**REQUIRED WORK**
Copy, from the listing, every line in which the string "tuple" is present.

**MATERIAL SHOWN**
------------------------
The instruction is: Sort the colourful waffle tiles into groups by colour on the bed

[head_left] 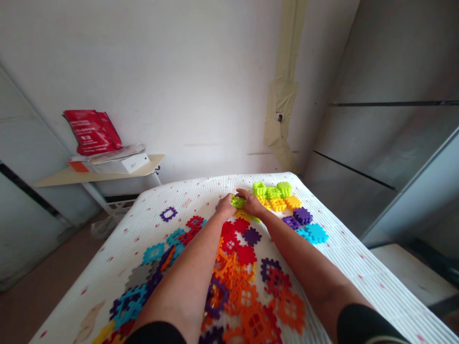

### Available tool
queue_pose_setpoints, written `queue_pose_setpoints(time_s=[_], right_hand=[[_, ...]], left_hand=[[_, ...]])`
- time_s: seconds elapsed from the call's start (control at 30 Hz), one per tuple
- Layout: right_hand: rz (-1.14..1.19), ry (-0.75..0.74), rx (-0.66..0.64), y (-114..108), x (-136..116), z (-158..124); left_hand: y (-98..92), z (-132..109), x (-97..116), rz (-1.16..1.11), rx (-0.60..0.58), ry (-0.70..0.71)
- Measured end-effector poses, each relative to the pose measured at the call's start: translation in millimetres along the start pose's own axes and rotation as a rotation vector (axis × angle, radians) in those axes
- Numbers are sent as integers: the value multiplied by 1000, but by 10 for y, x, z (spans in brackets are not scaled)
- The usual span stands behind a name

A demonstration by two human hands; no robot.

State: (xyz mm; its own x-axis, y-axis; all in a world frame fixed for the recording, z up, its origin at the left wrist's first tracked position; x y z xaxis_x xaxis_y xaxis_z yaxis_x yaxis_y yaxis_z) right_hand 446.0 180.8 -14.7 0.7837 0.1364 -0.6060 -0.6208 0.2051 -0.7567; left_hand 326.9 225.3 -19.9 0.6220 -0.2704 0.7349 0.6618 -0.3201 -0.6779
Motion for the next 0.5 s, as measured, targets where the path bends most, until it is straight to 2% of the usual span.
queue_pose_setpoints(time_s=[0.13, 0.3, 0.4, 0.5], right_hand=[[44, -12, 42, -6, 8, 12], [-185, 5, 117, -194, -21, -83], [-398, 18, 72, -278, -58, -147], [-511, 53, 15, -294, -72, -152]], left_hand=[[13, 18, 9, -24, -20, 3], [3, 30, -14, -61, -34, 17], [8, 39, -29, -89, -43, 30], [10, 44, -32, -114, -48, 45]])
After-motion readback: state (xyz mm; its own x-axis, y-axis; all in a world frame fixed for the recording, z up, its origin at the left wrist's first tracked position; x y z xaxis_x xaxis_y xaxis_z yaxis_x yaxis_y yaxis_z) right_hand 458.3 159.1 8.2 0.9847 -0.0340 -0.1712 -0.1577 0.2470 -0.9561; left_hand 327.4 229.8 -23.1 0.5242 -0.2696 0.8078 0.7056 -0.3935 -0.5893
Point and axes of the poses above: each hand's wrist, its own z-axis towards the middle knuckle, its own y-axis out of the palm, x = y × z, the point moved 4 cm from there along z, towards the middle knuckle, and after that the axes turned 10 degrees about -z, right-handed, at the moved point
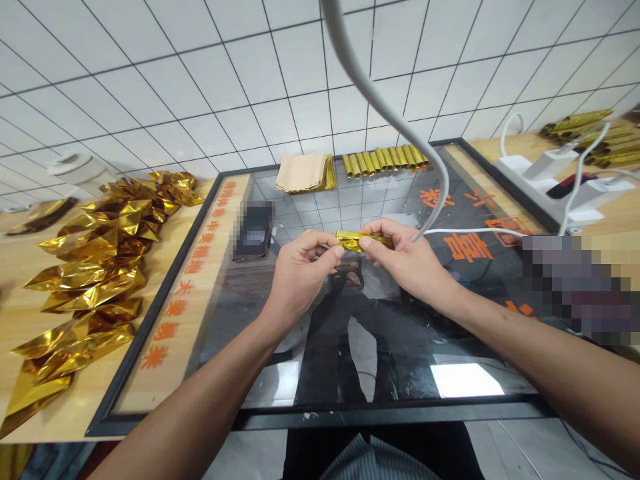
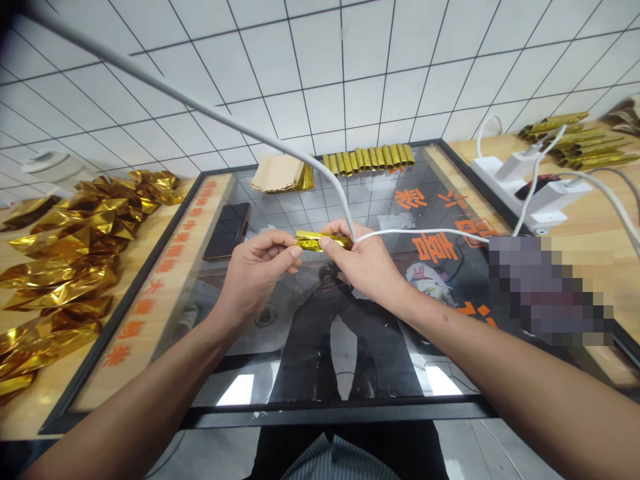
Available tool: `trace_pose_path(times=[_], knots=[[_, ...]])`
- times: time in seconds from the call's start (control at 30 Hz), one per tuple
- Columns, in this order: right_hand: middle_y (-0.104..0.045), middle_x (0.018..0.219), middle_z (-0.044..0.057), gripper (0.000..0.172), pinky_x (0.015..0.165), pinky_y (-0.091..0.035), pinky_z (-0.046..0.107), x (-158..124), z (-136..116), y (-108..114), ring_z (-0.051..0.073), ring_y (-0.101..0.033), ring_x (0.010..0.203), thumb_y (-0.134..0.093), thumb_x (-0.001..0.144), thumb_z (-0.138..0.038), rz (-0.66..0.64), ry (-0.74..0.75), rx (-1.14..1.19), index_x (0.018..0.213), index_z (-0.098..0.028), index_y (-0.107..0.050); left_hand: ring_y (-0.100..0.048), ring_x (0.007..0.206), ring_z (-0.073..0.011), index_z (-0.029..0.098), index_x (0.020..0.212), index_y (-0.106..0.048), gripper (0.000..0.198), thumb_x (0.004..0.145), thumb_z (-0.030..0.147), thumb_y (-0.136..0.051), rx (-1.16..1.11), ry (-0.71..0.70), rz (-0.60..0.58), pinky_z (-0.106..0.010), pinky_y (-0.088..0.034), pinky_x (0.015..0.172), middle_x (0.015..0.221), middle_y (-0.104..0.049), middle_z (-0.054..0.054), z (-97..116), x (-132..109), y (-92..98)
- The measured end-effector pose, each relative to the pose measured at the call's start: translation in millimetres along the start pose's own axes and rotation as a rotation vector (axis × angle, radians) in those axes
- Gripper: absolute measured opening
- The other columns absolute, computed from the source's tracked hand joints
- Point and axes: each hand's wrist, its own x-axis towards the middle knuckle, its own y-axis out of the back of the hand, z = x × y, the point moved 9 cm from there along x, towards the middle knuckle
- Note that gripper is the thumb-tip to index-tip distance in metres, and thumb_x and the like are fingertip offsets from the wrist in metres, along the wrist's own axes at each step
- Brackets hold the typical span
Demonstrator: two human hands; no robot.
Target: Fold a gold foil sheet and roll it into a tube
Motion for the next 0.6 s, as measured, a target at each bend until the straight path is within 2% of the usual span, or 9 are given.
trace_pose_path(times=[0.2,0.4,0.6], knots=[[-0.072,0.094,0.004,0.019,0.062,-0.051,0.031,2,1,-1,0.019,-0.062,0.078,-0.073,0.097,-0.042,-0.030,0.044,0.011,0.105,-0.025,-0.074,-0.064,0.065,-0.0101,0.019,0.087,-0.076,0.011,0.083,0.027,-0.083,0.004,0.020,0.005,-0.021,-0.056,0.062,0.075,-0.070,0.001,1,1,0.2],[-0.070,0.084,0.000,0.021,0.064,-0.045,0.031,0,-7,-5,0.016,-0.057,0.071,-0.071,0.099,-0.041,-0.061,0.121,-0.032,0.105,-0.022,-0.074,-0.064,0.062,-0.0103,0.019,0.085,-0.075,0.012,0.084,0.028,-0.082,0.031,0.045,0.028,-0.020,-0.055,0.060,0.069,-0.069,0.001,-1,1,1.6],[-0.075,0.094,0.001,0.017,0.072,-0.047,0.032,-4,-13,-4,0.018,-0.064,0.081,-0.068,0.102,-0.037,-0.047,0.217,-0.159,0.107,-0.022,-0.076,-0.064,0.061,-0.0098,0.019,0.084,-0.073,0.013,0.083,0.028,-0.083,0.034,0.062,0.035,-0.020,-0.054,0.058,0.069,-0.068,0.002,-3,1,1.9]])
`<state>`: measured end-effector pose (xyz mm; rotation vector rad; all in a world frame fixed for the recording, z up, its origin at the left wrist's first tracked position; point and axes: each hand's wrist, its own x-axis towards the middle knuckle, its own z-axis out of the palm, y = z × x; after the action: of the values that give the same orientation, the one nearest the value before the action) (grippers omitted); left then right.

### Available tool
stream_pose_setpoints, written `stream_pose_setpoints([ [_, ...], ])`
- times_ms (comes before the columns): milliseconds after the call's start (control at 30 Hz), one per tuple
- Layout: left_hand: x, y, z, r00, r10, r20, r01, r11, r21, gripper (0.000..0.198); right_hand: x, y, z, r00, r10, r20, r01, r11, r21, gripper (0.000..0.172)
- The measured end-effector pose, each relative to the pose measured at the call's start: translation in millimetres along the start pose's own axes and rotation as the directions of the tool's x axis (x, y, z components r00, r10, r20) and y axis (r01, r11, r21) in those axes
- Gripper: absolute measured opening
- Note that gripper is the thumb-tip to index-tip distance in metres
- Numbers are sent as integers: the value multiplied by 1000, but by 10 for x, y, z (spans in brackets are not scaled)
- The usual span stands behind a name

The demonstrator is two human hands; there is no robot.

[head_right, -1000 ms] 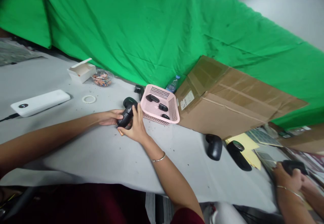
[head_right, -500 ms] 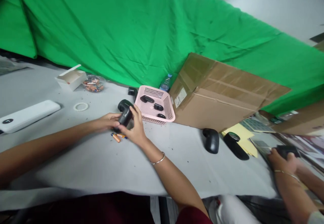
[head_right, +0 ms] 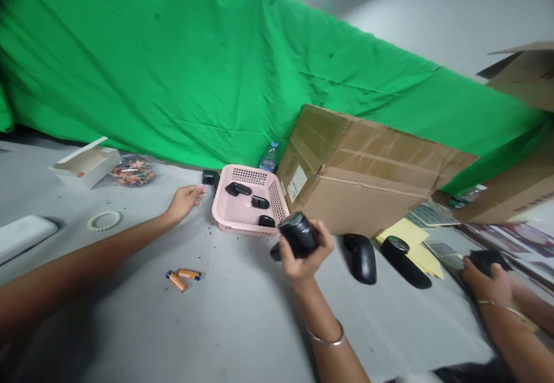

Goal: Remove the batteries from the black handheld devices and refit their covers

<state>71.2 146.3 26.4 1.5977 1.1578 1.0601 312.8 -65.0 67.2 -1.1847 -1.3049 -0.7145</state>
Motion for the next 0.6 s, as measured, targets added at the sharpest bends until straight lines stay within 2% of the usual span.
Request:
stream_pose_setpoints([
  [100, 434, 15, 149, 997, -69, -31, 73, 988, 138, 28, 180, 465, -200, 973, 229, -29, -229, 943, -242, 75],
  [167, 652, 78, 246, 993, -117, -36, 122, 967, 223, 20, 224, 727, -303, 897, 443, -5, -408, 822, -397, 69],
  [233, 812, 141, 320, 987, -159, -37, 163, 942, 292, 22, 211, 904, -362, 788, 614, 38, -486, 660, -573, 64],
  [300, 922, 176, 358, 978, -206, -24, 201, 919, 338, 25, 172, 986, -378, 703, 706, 85, -439, 525, -730, 61],
  [367, 987, 175, 351, 968, -251, -13, 239, 903, 357, 22, 133, 1001, -367, 651, 750, 116, -357, 438, -825, 60],
  [500, 994, 119, 197, 953, -292, -81, 302, 909, 287, 16, 88, 989, -339, 614, 781, 112, -290, 356, -888, 62],
  [600, 886, 89, -6, 933, -342, -112, 354, 928, 117, 16, 58, 1041, -347, 592, 800, 97, -277, 314, -908, 65],
])
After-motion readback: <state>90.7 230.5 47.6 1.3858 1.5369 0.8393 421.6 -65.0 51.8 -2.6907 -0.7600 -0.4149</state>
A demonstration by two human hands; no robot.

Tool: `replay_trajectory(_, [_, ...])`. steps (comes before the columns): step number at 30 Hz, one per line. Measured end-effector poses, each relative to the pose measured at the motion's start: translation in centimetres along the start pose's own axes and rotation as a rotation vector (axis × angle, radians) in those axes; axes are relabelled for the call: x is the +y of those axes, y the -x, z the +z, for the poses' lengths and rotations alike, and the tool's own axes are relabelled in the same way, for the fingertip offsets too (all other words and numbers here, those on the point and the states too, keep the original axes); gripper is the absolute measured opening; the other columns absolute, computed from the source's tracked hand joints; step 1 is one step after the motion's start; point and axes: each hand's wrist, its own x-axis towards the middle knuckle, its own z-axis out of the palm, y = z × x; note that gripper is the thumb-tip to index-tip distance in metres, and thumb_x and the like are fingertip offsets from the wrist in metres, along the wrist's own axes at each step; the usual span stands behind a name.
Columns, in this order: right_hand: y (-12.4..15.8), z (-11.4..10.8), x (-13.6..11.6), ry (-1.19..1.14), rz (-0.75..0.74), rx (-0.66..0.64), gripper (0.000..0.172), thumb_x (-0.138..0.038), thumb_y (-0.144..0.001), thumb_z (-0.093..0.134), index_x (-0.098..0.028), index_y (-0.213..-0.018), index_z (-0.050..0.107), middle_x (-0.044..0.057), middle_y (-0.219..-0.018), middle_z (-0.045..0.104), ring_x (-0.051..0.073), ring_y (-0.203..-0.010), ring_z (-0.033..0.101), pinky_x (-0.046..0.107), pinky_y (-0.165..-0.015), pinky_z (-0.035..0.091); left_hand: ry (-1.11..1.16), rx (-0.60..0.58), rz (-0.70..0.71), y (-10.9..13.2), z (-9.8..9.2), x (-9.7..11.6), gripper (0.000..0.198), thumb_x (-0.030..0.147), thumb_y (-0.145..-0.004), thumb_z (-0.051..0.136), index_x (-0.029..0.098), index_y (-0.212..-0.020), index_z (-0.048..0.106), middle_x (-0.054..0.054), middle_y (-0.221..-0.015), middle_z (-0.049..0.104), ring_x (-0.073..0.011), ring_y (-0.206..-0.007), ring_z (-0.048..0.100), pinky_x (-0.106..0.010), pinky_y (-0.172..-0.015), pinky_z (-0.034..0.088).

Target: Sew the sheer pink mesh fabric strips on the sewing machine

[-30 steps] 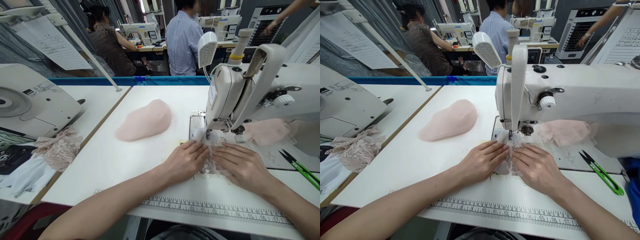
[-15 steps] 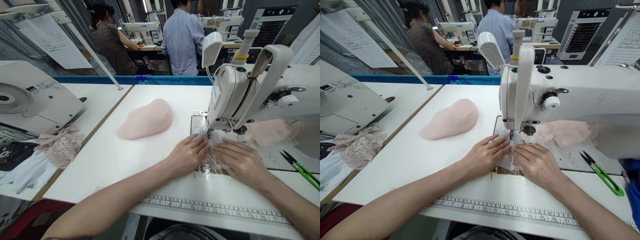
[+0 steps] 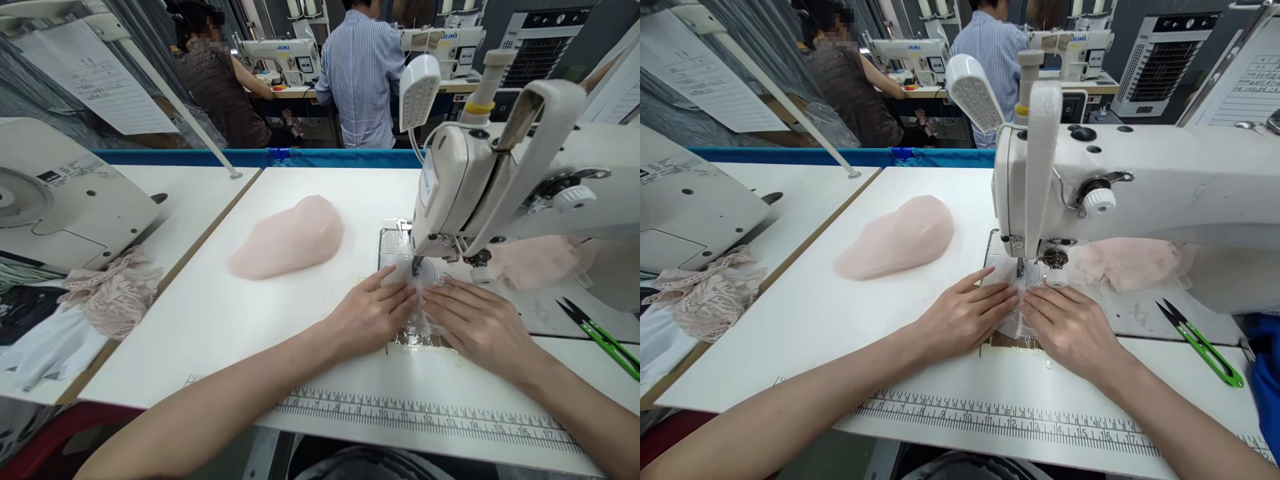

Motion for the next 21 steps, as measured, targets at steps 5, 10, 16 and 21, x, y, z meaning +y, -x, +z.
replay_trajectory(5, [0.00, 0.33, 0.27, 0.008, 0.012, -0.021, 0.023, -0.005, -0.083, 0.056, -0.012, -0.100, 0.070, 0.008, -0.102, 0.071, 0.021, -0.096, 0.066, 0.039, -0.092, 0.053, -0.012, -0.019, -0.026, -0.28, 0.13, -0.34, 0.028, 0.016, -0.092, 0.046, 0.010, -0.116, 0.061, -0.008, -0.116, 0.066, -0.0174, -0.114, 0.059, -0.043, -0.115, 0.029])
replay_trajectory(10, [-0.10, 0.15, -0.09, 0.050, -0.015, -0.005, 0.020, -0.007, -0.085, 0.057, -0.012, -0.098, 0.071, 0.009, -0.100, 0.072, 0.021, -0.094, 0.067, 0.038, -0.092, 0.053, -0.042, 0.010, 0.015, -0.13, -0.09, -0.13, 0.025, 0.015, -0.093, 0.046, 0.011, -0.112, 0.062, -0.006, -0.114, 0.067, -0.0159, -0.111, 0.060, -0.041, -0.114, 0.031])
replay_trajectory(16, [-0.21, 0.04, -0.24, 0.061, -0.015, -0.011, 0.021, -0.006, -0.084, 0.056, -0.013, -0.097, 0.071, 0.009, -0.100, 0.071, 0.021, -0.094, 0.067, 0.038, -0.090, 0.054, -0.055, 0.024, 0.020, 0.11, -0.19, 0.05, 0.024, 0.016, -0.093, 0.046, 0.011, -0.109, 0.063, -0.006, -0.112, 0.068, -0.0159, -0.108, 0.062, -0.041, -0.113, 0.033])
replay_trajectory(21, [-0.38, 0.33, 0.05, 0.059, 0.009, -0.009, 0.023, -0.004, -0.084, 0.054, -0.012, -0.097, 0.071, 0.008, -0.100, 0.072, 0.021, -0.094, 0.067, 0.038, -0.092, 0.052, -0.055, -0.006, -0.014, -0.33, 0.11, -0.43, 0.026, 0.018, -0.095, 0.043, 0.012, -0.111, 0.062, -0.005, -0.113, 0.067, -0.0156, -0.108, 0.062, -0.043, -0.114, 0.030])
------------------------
**RESPONSE AREA**
- time_s: seconds elapsed from the call's start (control at 30 Hz), one per tuple
- times: time in seconds from the call's start (control at 30 Hz), one per tuple
- times_ms (comes before the columns): milliseconds after the call's start (control at 30 Hz), one per tuple

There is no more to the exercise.